§ EXERCISE BRIEF: From the entries below, list each line with "away".

§ EXERCISE MATERIAL:
>>>>

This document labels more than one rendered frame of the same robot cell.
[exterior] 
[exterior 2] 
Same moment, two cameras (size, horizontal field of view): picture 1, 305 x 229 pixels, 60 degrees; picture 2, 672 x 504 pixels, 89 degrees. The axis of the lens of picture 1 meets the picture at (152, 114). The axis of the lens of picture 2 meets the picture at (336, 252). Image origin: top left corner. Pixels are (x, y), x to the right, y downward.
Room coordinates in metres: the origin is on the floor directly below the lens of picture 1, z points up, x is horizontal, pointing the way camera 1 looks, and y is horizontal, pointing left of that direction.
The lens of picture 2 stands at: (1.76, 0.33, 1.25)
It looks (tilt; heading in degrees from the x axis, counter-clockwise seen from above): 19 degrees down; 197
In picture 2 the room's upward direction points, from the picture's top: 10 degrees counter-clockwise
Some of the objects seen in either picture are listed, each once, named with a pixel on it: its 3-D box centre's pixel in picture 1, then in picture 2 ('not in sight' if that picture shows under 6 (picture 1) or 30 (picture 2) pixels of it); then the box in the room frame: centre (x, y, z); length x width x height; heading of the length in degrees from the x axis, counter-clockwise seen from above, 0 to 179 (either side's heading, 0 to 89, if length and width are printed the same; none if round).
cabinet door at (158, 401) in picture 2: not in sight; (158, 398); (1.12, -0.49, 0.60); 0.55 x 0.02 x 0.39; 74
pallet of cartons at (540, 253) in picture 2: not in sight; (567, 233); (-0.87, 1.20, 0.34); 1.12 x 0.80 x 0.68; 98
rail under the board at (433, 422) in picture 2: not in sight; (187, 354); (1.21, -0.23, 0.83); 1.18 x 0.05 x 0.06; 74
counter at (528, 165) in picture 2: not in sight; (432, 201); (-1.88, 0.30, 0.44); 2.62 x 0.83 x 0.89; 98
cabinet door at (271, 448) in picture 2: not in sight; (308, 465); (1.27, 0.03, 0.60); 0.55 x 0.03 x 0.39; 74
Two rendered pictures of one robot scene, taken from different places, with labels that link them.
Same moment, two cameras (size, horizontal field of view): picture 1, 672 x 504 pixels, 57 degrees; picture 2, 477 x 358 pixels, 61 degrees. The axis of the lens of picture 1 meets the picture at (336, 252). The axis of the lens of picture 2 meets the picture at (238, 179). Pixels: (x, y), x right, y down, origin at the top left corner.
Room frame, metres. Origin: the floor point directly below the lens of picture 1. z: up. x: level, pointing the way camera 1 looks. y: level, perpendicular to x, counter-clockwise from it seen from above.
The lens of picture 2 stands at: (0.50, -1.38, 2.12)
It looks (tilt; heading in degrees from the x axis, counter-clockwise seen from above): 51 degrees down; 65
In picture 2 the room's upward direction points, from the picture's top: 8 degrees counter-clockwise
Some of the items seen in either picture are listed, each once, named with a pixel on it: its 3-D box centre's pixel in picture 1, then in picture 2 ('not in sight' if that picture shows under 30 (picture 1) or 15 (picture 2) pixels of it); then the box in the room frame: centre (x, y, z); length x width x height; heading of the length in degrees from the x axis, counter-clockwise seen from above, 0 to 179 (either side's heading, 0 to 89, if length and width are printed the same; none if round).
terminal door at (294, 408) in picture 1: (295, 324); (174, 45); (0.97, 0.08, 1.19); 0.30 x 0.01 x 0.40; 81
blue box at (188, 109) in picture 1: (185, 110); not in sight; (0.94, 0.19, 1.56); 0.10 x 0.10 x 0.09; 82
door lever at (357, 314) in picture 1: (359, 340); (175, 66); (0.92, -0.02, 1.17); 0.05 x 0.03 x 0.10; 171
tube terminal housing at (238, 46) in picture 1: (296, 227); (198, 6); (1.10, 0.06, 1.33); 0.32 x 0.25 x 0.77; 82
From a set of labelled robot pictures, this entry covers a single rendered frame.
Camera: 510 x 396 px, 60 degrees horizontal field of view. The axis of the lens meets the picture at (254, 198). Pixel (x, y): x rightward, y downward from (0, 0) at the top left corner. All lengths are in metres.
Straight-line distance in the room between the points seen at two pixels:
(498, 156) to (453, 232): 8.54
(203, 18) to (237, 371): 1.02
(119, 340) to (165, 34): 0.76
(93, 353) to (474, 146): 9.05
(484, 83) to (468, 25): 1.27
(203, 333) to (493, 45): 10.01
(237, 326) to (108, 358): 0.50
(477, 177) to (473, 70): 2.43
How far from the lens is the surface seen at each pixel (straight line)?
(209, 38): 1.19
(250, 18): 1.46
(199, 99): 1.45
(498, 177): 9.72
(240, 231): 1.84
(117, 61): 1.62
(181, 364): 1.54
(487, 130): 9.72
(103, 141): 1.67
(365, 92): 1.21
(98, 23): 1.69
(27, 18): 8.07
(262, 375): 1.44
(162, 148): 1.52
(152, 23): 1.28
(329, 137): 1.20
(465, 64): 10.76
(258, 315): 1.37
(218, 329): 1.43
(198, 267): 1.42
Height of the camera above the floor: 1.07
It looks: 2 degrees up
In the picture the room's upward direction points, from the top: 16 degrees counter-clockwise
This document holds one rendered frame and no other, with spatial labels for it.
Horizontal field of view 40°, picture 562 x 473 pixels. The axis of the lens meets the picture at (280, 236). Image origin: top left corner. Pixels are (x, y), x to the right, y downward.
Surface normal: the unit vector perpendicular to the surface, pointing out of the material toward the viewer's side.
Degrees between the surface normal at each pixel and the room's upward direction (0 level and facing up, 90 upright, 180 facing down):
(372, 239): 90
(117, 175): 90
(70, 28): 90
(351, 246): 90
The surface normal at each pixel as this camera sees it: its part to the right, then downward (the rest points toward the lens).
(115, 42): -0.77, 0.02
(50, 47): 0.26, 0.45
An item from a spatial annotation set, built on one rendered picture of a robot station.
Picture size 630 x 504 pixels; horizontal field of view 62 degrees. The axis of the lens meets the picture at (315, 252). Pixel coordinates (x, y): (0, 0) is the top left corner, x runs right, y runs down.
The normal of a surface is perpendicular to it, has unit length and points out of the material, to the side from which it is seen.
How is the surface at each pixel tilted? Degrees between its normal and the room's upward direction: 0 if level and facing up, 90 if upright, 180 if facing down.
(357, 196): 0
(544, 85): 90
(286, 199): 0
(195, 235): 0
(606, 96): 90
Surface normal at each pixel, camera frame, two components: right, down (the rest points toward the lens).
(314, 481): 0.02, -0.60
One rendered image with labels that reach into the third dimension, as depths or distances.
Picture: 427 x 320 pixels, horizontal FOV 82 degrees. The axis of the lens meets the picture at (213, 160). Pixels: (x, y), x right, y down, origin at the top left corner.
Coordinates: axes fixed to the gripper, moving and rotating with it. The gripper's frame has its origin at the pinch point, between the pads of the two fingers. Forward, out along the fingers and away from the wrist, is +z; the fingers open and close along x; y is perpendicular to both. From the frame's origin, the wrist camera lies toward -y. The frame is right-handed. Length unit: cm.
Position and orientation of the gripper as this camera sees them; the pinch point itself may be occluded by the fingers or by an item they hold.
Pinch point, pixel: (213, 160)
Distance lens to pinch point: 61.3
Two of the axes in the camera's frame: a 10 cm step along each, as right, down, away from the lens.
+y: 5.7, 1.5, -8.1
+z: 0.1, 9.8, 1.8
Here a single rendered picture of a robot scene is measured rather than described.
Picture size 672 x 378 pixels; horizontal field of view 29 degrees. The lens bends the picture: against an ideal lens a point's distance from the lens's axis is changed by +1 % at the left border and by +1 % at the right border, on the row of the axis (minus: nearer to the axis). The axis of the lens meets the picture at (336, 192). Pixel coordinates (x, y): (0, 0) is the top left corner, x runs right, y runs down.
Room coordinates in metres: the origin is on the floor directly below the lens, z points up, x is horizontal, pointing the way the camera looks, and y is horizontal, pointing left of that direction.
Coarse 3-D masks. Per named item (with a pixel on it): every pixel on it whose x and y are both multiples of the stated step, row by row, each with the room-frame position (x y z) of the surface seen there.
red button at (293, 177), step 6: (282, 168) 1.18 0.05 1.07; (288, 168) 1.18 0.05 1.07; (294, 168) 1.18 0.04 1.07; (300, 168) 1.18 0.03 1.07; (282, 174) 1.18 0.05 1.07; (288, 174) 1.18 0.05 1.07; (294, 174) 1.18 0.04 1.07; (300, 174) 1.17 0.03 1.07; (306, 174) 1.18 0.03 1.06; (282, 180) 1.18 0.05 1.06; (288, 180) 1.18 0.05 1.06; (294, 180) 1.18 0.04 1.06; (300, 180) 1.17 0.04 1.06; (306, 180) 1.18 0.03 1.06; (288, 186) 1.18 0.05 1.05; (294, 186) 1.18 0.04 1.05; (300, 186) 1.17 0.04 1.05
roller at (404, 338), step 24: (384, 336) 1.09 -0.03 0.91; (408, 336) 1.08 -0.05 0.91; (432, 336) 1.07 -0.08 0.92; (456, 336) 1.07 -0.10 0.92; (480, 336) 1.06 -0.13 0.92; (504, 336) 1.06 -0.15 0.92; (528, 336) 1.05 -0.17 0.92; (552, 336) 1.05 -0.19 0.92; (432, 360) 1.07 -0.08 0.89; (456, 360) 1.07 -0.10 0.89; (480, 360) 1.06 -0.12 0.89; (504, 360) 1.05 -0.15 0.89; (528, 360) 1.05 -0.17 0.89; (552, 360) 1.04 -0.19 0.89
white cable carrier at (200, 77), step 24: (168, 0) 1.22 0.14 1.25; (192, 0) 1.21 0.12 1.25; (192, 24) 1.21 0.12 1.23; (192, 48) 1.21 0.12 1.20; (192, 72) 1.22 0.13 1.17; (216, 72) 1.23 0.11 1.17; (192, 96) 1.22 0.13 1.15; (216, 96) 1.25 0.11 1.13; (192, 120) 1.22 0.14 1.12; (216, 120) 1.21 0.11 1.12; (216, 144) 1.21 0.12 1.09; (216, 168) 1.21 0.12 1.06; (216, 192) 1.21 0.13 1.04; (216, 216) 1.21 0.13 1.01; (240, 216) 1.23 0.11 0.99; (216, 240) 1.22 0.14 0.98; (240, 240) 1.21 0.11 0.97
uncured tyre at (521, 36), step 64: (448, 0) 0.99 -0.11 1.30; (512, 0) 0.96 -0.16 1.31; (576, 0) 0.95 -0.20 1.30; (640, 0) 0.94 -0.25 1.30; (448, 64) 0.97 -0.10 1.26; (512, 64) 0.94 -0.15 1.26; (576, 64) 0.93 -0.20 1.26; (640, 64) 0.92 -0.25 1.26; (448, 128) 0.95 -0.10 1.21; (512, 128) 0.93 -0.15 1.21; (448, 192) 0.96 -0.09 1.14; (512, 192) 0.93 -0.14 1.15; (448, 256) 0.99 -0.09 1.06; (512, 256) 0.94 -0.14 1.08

<<<<

§ REPLY TO THE TASK:
Coordinates: axes fixed to the gripper, moving and rotating with it. The gripper's frame has its origin at the pinch point, between the pads of the two fingers. Forward, out along the fingers and away from the wrist, is +z; the fingers open and close along x; y is perpendicular to both. From the frame's origin, the wrist camera lies toward -y. The frame is right-handed. Length unit: cm.
Two of the axes in the camera's frame: a 10 cm step along each, as right, down, away from the lens.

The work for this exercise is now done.